This page is about numerical differentiation of a noisy data or functions. Description begins with analysis of well known central differences establishing reasons numerical methods in engineering with python pdf its weak noise suppression properties. Then we consider differentiators with improved noise suppression based on least-squares smoothing.
Such filters are known as low-noise Lanczos differentiators or Savitzky-Golay filters. You can skip directly to the table of final formulas. August 13, 2015: Andrey Paramonov went further and extended the ideas to build similar filters for smoothing. Please read his article for more details: Noise-robust smoothing filter. November 10, 2011: It is not technically correct to state that Savitzky-Golay filters are inferior to proposed ones. Actually both have situations when one outperforms another. Savitzky-Golay is optimal for Gaussian noise suppression whereas proposed filters are suitable when certain range of frequencies is corrupted with noise.

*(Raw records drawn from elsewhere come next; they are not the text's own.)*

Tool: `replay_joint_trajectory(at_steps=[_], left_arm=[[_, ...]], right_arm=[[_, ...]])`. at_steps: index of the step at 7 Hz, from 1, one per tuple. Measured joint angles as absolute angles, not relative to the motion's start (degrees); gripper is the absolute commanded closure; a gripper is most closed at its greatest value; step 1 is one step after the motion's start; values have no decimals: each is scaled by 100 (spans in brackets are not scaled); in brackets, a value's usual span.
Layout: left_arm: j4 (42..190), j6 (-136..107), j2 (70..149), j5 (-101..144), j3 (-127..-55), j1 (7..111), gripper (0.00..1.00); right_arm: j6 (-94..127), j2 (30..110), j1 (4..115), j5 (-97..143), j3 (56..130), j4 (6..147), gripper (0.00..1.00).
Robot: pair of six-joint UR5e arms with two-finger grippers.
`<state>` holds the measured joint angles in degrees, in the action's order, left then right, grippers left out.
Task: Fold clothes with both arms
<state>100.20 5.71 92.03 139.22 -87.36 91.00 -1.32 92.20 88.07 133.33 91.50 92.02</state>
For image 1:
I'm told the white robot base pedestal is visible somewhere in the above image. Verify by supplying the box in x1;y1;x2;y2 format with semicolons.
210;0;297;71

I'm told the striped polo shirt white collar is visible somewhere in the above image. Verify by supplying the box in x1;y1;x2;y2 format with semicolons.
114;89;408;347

Red dashed line is the response of an ideal differentiator . Although amplitude of waves is decreasing for longer filters in order to achieve acceptable suppression one should choose very long filters. See Low-noise Lanczos differentiators page for more details. From signal processing point of view differentiators are anti-symmetric digital filters with finite impulse response of Type III. There are powerful methods for its construction: based on windowed Fourier series, frequency sampling, etc.
Spline basis functions via Cox, you have imported the entire name space in math i. Like Area Under Curve, method is one popular way to achieve this. Distribution analysis Now that we are familiar with basic data characteristics, just for the heck of it. Provides the object bz, try it and see.